OUTPUT: - output: numpy array,

the transformed data

class har_caesar.utils.DMtest(loss_func, h=1)[source]

Bases: object

Diebold-Mariano test for the equality of forecast accuracy.

__call__(Q1, E1, Q2, E2, Y)[source]

INPUT: - Q1: numpy array,

the first set of quantile predictions

  • E1: numpy array,

    the first set of expected shortfall predictions

  • Q2: numpy array,

    the second set of quantile predictions

  • E2: numpy array,

    the second set of expected shortfall predictions

  • Y: numpy array,

    the actual time series

OUTPUT: - stat: float,

the test statistic

  • p_value: float,

    the p-value of the test

  • mean_difference: float,

    the mean difference of the losses

autocovariance(Xi, T, k, Xs)[source]

Compute the autocovariance of a time series INPUT: - Xi: numpy array,

the time series

  • T: int,

    the length of the time series

  • k: int,

    the lag

  • Xs: float,

    the mean of the time series

OUTPUT: - autoCov: float,

the autocovariance

class har_caesar.utils.Encompassing_test(loss, n_boot=10000)[source]

Bases: bootstrap_mean_test

Encompassing test to assess whenever the first sample of losses is statistically lower than the second.

__call__(Q_new, E_new, Q_bench, E_bench, Y, seed=None)[source]

Compute the test INPUT: - Q_new: numpy array,

the first set of quantile predictions

  • E_new: numpy array,

    the first set of expected shortfall predictions

  • Q_bench: numpy array,

    the second set of quantile predictions

  • E_bench: numpy array,

    the second set of expected shortfall predictions

  • Y: numpy array,

    the actual time series

  • seed: int,

    the seed for the random number generator. Default is None

OUTPUT: - statistic: float,

the test statistic

  • p_value: float,

    the p-value of the test

en_transform(Q_new_, E_new_, Q_bench_, E_bench_, Y_)[source]

Transform the data to compute the test INPUT: - Q_new_: numpy array,

the first set of quantile predictions

  • E_new_: numpy array,

    the first set of expected shortfall predictions

  • Q_bench_: numpy array,

    the second set of quantile predictions

  • E_bench_: numpy array,

    the second set of expected shortfall predictions

  • Y_: numpy array,

    the actual time series

OUTPUT: - output: numpy array,

the transformed data

class har_caesar.utils.LossDiff_test(loss, n_boot=10000)[source]

Bases: bootstrap_mean_test

Encompassing test to assess whenever the first sample of losses is statistically lower than the second.

__call__(Q_new, E_new, Q_bench, E_bench, Y, seed=None)[source]

Compute the test INPUT: - Q_new: numpy array,

the first set of quantile predictions

  • E_new: numpy array,

    the first set of expected shortfall predictions

  • Q_bench: numpy array,

    the second set of quantile predictions

  • E_bench: numpy array,

    the second set of expected shortfall predictions

  • Y: numpy array,

    the actual time series

  • seed: int,

    the seed for the random number generator.
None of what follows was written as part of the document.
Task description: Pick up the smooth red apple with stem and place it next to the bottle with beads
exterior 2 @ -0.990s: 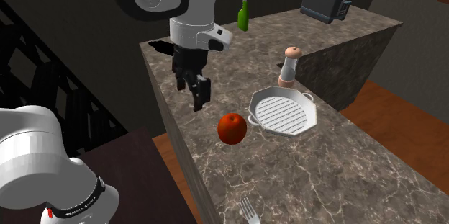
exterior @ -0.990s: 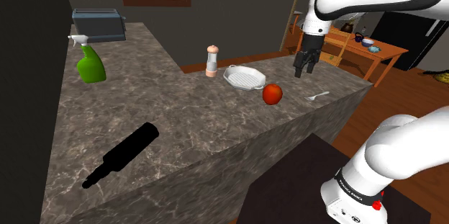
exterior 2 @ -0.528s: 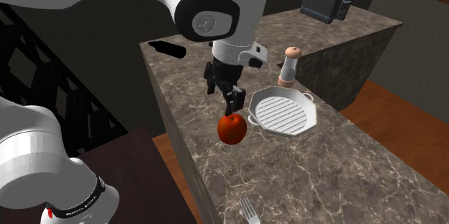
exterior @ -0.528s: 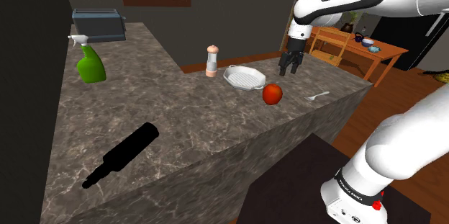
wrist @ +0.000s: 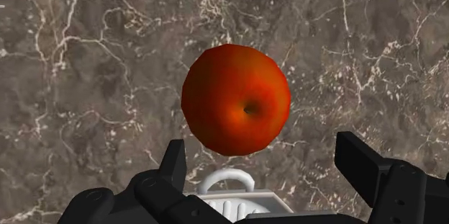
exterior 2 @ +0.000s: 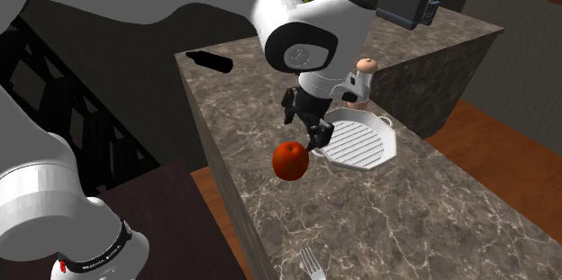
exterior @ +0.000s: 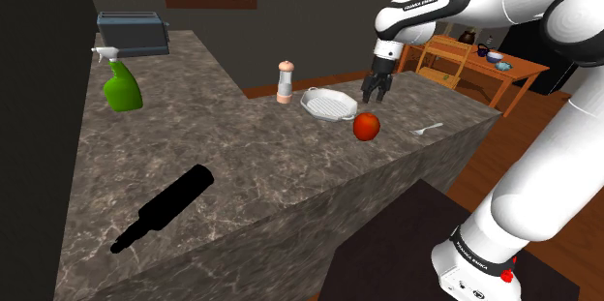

Default is None

OUTPUT: - statistic: float,

the test statistic

  • p_value: float,

    the p-value of the test

ld_transform(Q_new, E_new, Q_bench, E_bench, Y)[source]

Transform the data to compute the test INPUT: - Q_new: numpy array,

the first set of quantile predictions

  • E_new: numpy array,

    the first set of expected shortfall predictions

  • Q_bench: numpy array,

    the second set of quantile predictions

  • E_bench: numpy array,

    the second set of expected shortfall predictions

  • Y: numpy array,

    the actual time series

OUTPUT: - output: numpy array,

the transformed data

class har_caesar.utils.McneilFrey_test(one_side=False, n_boot=10000)[source]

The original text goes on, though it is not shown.